What lines in the data below mention the string "grey"? Copy them out.

##### DATA FOR REVIEW #####

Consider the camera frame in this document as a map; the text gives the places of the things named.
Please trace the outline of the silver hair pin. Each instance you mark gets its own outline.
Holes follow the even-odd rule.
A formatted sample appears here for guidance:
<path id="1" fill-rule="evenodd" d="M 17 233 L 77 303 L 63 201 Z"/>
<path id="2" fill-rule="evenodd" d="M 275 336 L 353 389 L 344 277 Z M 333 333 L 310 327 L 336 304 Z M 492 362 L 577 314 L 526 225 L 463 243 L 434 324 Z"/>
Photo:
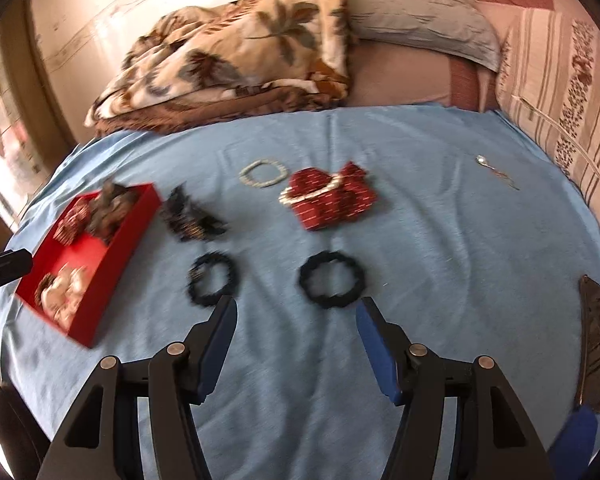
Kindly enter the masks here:
<path id="1" fill-rule="evenodd" d="M 495 174 L 497 177 L 503 180 L 510 188 L 513 188 L 516 191 L 519 190 L 515 182 L 505 172 L 500 171 L 498 170 L 498 168 L 492 166 L 483 155 L 477 155 L 476 162 L 478 165 L 480 165 L 483 168 L 486 168 L 487 170 L 491 171 L 492 174 Z"/>

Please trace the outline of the grey pillow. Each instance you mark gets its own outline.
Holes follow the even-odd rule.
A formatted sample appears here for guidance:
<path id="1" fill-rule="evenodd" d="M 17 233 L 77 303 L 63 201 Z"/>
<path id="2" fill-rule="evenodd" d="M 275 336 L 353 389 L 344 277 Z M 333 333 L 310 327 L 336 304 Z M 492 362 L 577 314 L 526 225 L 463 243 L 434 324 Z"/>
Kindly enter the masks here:
<path id="1" fill-rule="evenodd" d="M 495 30 L 469 0 L 348 0 L 352 30 L 362 39 L 455 55 L 495 72 Z"/>

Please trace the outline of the white dotted scrunchie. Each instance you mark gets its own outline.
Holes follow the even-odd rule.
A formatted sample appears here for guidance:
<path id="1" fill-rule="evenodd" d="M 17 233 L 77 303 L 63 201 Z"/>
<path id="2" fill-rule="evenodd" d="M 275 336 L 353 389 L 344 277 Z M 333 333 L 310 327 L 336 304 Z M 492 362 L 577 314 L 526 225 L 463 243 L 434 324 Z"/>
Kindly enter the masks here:
<path id="1" fill-rule="evenodd" d="M 35 304 L 57 326 L 68 332 L 91 283 L 86 266 L 64 264 L 56 273 L 47 273 L 35 289 Z"/>

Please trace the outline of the red plaid scrunchie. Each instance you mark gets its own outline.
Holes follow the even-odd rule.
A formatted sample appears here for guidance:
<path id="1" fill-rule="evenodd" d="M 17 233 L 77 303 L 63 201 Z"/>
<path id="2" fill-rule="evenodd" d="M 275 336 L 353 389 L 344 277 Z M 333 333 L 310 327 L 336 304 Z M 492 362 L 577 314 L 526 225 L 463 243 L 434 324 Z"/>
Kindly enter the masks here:
<path id="1" fill-rule="evenodd" d="M 91 216 L 91 202 L 86 198 L 79 198 L 58 222 L 53 239 L 64 246 L 72 245 L 85 232 Z"/>

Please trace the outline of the pink brown pillow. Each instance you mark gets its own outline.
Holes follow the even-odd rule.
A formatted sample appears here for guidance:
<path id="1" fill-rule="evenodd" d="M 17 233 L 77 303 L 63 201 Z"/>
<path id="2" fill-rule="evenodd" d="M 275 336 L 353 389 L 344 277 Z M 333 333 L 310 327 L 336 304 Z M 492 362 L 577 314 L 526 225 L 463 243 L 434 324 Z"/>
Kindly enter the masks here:
<path id="1" fill-rule="evenodd" d="M 579 0 L 471 0 L 502 39 L 524 8 L 562 12 L 591 21 Z M 498 106 L 495 74 L 455 54 L 368 39 L 356 34 L 349 50 L 352 87 L 347 106 L 386 106 L 436 102 L 484 112 Z"/>

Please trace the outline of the leopard print scrunchie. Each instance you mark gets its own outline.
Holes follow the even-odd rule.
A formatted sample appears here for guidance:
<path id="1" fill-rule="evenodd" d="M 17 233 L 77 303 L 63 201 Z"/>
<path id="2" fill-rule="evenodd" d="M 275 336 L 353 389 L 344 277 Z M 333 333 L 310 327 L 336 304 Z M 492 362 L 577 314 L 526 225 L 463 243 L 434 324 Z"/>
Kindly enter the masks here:
<path id="1" fill-rule="evenodd" d="M 214 240 L 227 231 L 227 224 L 192 200 L 182 184 L 176 186 L 162 204 L 161 215 L 181 242 Z"/>

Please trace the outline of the leaf print blanket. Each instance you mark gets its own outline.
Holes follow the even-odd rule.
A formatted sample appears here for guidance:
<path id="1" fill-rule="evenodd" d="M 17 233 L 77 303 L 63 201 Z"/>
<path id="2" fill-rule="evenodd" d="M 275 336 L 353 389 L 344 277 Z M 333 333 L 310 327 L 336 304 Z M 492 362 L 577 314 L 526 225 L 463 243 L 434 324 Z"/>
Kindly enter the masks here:
<path id="1" fill-rule="evenodd" d="M 135 40 L 86 113 L 87 127 L 174 100 L 218 102 L 296 88 L 326 104 L 349 94 L 348 0 L 237 0 L 166 14 Z"/>

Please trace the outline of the red shallow box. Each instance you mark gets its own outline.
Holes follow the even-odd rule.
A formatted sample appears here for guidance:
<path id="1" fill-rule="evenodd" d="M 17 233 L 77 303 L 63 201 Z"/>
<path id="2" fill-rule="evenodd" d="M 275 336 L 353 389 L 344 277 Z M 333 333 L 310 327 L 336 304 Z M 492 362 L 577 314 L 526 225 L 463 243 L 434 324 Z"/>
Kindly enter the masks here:
<path id="1" fill-rule="evenodd" d="M 53 239 L 55 230 L 49 229 L 33 254 L 31 272 L 19 281 L 16 288 L 16 296 L 38 318 L 86 348 L 91 347 L 102 312 L 106 310 L 138 242 L 161 206 L 161 198 L 151 183 L 134 185 L 132 189 L 137 192 L 137 202 L 109 244 L 83 233 L 72 245 L 65 246 Z M 59 271 L 65 264 L 73 268 L 84 266 L 91 275 L 76 316 L 68 327 L 62 327 L 49 318 L 34 300 L 36 288 L 44 276 Z"/>

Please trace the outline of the dark flat hair clip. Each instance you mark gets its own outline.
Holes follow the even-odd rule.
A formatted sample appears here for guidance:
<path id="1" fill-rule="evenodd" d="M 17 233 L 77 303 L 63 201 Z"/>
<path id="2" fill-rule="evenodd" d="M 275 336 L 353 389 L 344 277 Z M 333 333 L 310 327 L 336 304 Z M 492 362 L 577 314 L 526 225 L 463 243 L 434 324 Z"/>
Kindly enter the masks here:
<path id="1" fill-rule="evenodd" d="M 577 408 L 588 406 L 600 414 L 600 284 L 584 274 L 579 280 L 581 299 L 581 359 Z"/>

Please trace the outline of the brown ruffled blanket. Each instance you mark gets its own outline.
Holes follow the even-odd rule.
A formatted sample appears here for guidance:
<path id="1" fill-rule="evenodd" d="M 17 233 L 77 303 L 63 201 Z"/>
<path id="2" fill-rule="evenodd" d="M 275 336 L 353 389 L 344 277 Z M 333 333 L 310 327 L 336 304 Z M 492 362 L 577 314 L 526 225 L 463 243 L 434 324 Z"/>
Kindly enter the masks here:
<path id="1" fill-rule="evenodd" d="M 194 102 L 189 96 L 181 96 L 114 118 L 99 119 L 95 124 L 95 136 L 101 139 L 121 130 L 149 131 L 165 136 L 239 118 L 300 110 L 328 110 L 341 103 L 342 99 L 328 93 L 309 93 L 293 86 L 248 92 L 213 102 Z"/>

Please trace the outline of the striped floral cushion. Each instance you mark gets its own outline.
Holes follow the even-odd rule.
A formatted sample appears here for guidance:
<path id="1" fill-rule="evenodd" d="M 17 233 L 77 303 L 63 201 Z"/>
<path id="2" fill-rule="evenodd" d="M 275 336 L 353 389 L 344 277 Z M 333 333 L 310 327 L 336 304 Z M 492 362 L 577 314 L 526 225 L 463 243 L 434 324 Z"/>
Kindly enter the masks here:
<path id="1" fill-rule="evenodd" d="M 495 95 L 507 118 L 578 188 L 600 225 L 600 32 L 526 9 L 509 27 Z"/>

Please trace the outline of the grey organza scrunchie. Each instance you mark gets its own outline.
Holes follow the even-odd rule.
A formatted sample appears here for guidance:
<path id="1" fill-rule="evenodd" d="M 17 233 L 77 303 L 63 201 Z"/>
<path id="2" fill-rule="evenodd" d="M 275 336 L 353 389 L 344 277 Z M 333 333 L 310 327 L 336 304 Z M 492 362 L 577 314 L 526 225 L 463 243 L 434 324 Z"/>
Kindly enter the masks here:
<path id="1" fill-rule="evenodd" d="M 90 201 L 87 233 L 109 245 L 137 200 L 138 193 L 134 188 L 127 188 L 107 178 L 98 195 Z"/>

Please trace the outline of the red polka dot scrunchie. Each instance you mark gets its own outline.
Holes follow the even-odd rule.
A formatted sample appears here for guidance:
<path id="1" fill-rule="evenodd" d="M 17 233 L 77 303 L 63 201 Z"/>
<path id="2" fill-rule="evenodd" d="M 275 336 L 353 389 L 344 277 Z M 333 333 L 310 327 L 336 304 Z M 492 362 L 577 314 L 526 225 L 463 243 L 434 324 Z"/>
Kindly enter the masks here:
<path id="1" fill-rule="evenodd" d="M 294 212 L 303 229 L 326 229 L 354 221 L 373 206 L 377 195 L 366 177 L 367 171 L 354 162 L 347 162 L 333 174 L 303 168 L 291 176 L 278 201 Z"/>

#####

_RESULT BELOW:_
Please trace the outline of the grey pillow. Each instance you mark gets its own outline.
Please trace the outline of the grey organza scrunchie. Each instance you mark gets its own outline.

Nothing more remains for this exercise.